I wonder what's going on with Node's http server, which is probably what Bun servers are based off of

#

using express is not an option for me though

dusky plaza Jul 4, 2024, 8:52 AM

#

well that seems like this isn't an issue with railway then

tropic grotto Jul 4, 2024, 8:54 AM

#

hold on

#

got an empty response with express

#

I think my first test was too fast

#

$ time curl -i https://bun-railway-v2-test-production.up.railway.app
HTTP/2 200
server: railway-edge
x-request-id: xSTDdCMbTrexjKz3i8FsOg_1654200396
content-length: 0
date: Thu, 04 Jul 2024 08:54:27 GMT


real    0m1.298s
user    0m0.000s
sys     0m0.000s


$ time curl -i https://bun-railway-v2-test-production.up.railway.app
HTTP/2 200
content-type: application/json; charset=utf-8
date: Thu, 04 Jul 2024 08:54:53 GMT
etag: W/"14-kjLmVQInBma0jJMTEoZwvPwAyY4"
server: railway-edge
x-powered-by: Express
x-request-id: 7r720LsRTEyZ8daihSwTQg_1654200396
content-length: 20

{"status":"EXPRESS"}
real    0m0.270s
user    0m0.000s
sys     0m0.000s

#

it seems like an issue with V2 to me

#

could potentially test with non-Javascript frameworks but that would be a bit too much for me to do atm

dusky plaza Jul 4, 2024, 8:58 AM

#

ill test with a go server

#

what happens if i dont experience the same issue?

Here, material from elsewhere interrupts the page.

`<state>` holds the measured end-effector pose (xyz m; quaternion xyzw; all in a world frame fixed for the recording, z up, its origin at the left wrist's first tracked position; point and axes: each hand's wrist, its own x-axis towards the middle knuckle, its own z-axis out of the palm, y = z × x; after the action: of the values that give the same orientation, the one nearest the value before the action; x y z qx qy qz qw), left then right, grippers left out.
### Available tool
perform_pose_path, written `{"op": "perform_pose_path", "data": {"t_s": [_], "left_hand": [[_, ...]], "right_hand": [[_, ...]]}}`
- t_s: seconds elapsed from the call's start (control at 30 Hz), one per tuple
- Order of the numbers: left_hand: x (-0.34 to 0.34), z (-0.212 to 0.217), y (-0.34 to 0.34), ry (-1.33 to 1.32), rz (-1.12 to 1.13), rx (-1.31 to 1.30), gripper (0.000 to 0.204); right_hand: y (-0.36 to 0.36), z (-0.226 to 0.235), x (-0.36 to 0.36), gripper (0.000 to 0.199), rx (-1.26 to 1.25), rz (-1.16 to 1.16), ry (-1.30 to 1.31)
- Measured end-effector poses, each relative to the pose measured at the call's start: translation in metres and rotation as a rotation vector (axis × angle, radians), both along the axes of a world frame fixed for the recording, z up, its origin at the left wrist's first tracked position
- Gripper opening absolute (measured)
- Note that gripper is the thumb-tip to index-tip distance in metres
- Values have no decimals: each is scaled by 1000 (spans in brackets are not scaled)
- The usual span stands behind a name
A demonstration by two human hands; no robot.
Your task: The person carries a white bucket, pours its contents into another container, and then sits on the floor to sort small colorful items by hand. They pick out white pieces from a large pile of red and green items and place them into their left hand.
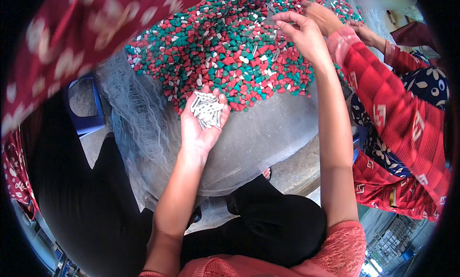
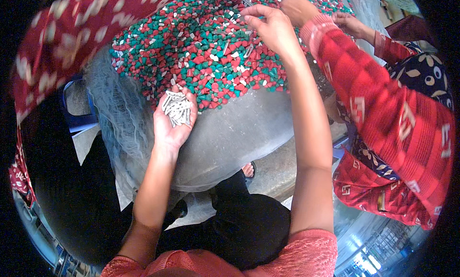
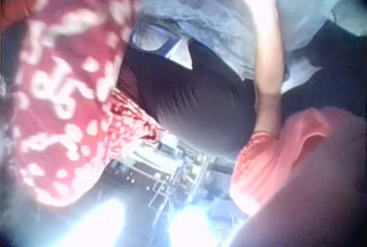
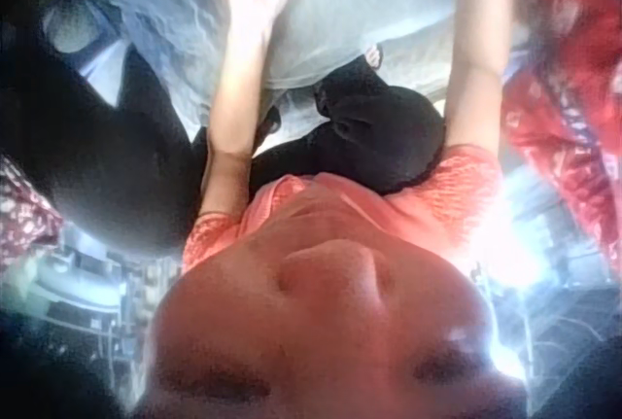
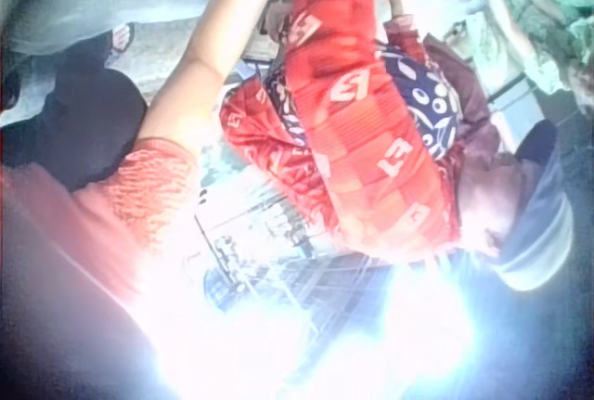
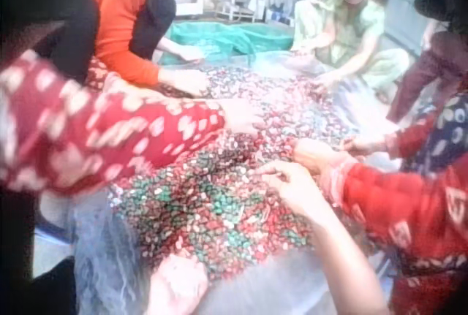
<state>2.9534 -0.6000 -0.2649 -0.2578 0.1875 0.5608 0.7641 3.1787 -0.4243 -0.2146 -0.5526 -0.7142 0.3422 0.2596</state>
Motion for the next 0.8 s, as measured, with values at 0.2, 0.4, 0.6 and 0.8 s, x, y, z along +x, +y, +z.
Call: {"op": "perform_pose_path", "data": {"t_s": [0.2,0.4,0.6,0.8], "left_hand": [[-4,2,-9,-2,4,22,26],[-5,4,-8,26,14,-8,27],[-5,4,-9,17,15,15,27],[-2,-3,-9,35,-2,0,27]], "right_hand": [[-4,-15,-26,20,157,165,-144],[6,-38,-37,19,363,135,-127],[14,-49,13,22,-32,-417,174],[7,-23,-3,37,-56,-343,-617]]}}
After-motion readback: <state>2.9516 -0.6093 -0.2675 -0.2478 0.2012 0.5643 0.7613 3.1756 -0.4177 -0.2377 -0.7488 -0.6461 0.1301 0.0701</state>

tropic grotto Jul 4, 2024, 9:01 AM

#

I can test with Ruby later, but for now I need to go sleep myself lol

tropic grotto Jul 4, 2024, 9:03 AM

#

dusky plaza what happens if i dont experience the same issue?

good question, I have a theory, but want to test a slow language first

#

remember to deploy in a new project since it seems multiple services in a project can affect the results, I'd like to test more about that part too

dusky plaza Jul 4, 2024, 9:06 AM

#

i have indeed created a new project

tropic grotto Jul 4, 2024, 4:51 PM

#

I have deployed a Ruby/Sinatra app, and was not able to replicate the issue on the first cold boot. But I'm seeing a pattern in the logs that I want to investigate

#

these are the logs from the Express app. My first request did not trigger the problem, but my second did.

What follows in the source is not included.